E quando o tal meu primo, me veio tirar para dançar (ainda funcionava assim), eu disse que só sabia dançar...à minha maneira. "Não tem problema", disse ele. "Eu vou tentar acompanhar a tua maneira de dançar!"
E pronto!
O caldo entornou!
Quando comecei a dança, o baile parou.... os homens juntaram-se a um canto, olhando para a minha bunda, as mulheres não me bateram por pouco.... pois diziam que eu "tinha ido ali para desencaminhar os benditos e inocentes homens.... Eu era o pecado!"
Para que os ânimos acalmassem, foi necessário a minha "retirada" da festa!
E foi o 1º Carnaval em que saí da farra... às 23 horas!
A partir daí.... nunca mais fui a uma... festa de aldeia!

domingo, 3 de fevereiro de 2008

Histórias...

Histórias....

Sou uma pessoa muito prática!
Apesar de "brincar" com as palavras, toda a minha poesia é baseada em factos reais, sentidos e vividos.

Ao fim de 32 anos de carreira docente, tenho imensas histórias reais para contar!
As crianças têm uma lógica impressionante!
E vou deixar aqui uma das muitas histórias que me aconteceram!

Chegada de Angola em 1975, com o Diploma na mala e muita revolta na alma, fui colocada na vila da Sertã em Janeiro de 1976, onde me entregaram uma turma do 2º ano (antiga 2ª classe).
Apresentaram-me à turma e eu comecei nesse dia a minha actividade de professora!
Durante a 1ª semana, tudo correu bem... só havia um aluno que nunca mais apareceu!
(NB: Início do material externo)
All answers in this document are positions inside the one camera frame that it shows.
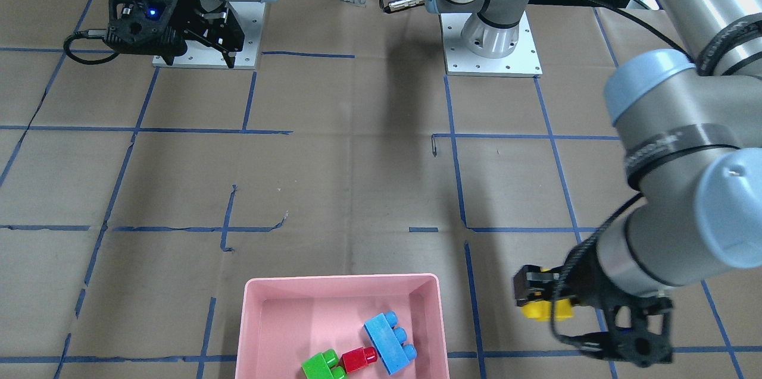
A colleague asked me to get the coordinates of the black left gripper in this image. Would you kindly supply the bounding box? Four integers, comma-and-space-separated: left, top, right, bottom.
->
513, 266, 604, 308

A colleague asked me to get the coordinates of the red toy block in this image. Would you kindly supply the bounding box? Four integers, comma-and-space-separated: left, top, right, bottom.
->
339, 346, 379, 374

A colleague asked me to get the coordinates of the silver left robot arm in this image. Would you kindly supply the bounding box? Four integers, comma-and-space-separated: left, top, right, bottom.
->
514, 0, 760, 308

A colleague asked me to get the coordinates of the yellow toy block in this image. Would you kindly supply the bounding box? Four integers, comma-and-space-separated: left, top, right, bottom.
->
520, 299, 574, 322

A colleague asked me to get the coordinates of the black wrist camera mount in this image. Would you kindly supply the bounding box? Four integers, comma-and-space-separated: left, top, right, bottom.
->
104, 0, 188, 65
550, 240, 674, 368

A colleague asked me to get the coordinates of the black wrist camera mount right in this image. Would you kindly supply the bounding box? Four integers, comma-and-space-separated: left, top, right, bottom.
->
104, 0, 188, 65

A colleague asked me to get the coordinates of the blue toy block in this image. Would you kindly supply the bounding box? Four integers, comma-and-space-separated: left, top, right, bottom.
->
364, 311, 417, 375

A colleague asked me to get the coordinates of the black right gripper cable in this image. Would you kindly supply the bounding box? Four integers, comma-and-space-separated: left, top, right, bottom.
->
63, 32, 120, 65

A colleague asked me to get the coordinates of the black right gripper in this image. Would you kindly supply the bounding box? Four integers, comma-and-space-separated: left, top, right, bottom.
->
180, 10, 245, 69

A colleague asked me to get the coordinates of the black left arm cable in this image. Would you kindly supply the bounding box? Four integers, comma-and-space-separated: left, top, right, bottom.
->
441, 0, 697, 64

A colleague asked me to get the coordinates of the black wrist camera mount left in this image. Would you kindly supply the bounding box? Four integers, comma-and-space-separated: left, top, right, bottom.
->
550, 240, 674, 368

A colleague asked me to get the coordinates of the pink plastic box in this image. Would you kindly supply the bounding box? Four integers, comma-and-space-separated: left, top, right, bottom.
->
236, 273, 449, 378

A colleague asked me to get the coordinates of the green toy block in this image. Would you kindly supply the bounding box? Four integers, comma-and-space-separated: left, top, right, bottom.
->
301, 349, 346, 378

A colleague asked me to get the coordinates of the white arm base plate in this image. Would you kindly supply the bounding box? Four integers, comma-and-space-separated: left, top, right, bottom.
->
152, 2, 268, 70
440, 13, 544, 78

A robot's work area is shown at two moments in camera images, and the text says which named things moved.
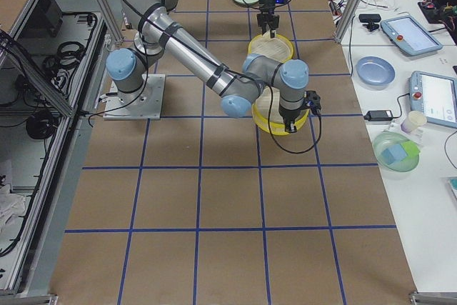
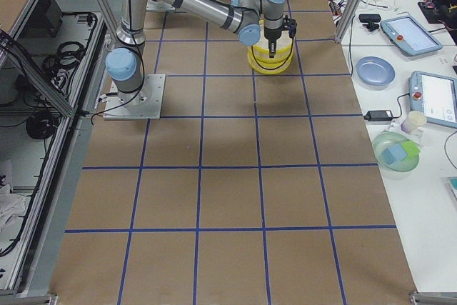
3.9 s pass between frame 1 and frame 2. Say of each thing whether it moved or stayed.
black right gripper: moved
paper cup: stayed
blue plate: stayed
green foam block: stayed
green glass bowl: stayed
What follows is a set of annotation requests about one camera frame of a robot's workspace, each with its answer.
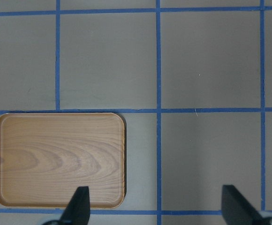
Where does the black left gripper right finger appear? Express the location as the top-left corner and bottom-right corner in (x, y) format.
(221, 185), (263, 225)

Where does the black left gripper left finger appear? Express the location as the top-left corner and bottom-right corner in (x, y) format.
(58, 186), (90, 225)

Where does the wooden tray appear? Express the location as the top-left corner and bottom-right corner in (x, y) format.
(0, 113), (126, 209)

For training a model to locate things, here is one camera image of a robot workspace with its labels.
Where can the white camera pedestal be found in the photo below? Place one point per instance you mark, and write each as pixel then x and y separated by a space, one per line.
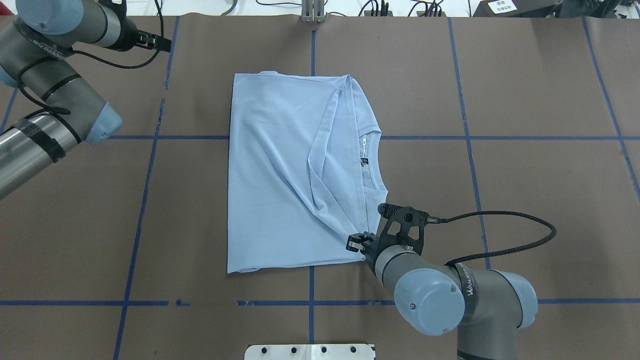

O Mário!
O Mário era uma criança que, após as aulas, ia pastorear o gado para uns terrenos baldios junto à vila. Como, ao fim de duas semanas continuava sem aparecer na Escola, resolvi comunicar o facto ao Delegado Escolar, homem já de idade e muito conhecedor da região.
Disse-me para ficar descansada, que ele iria averiguar o que se passava com o Mário!
Dois dias depois, entra pela sala de aulas o Sr. Delegado...com o Mário pelas orelhas!
Perguntei ao rapaz o que lhe tinha feito (não me dera oportunidade para fazer nada!) para que não quisesse vir às minhas aulas....
Resposta do aluno:
"Quero uma professora branca!...Não quero uma professora mulata!"

Esta frase, que nunca mais esqueci, revela bem o sentimento da população simples deste país em 1975/76, pelos chamados Retornados.
Para o garoto, a pele bronzeada de quem tinha vindo de África era sinónimo de...raça negra!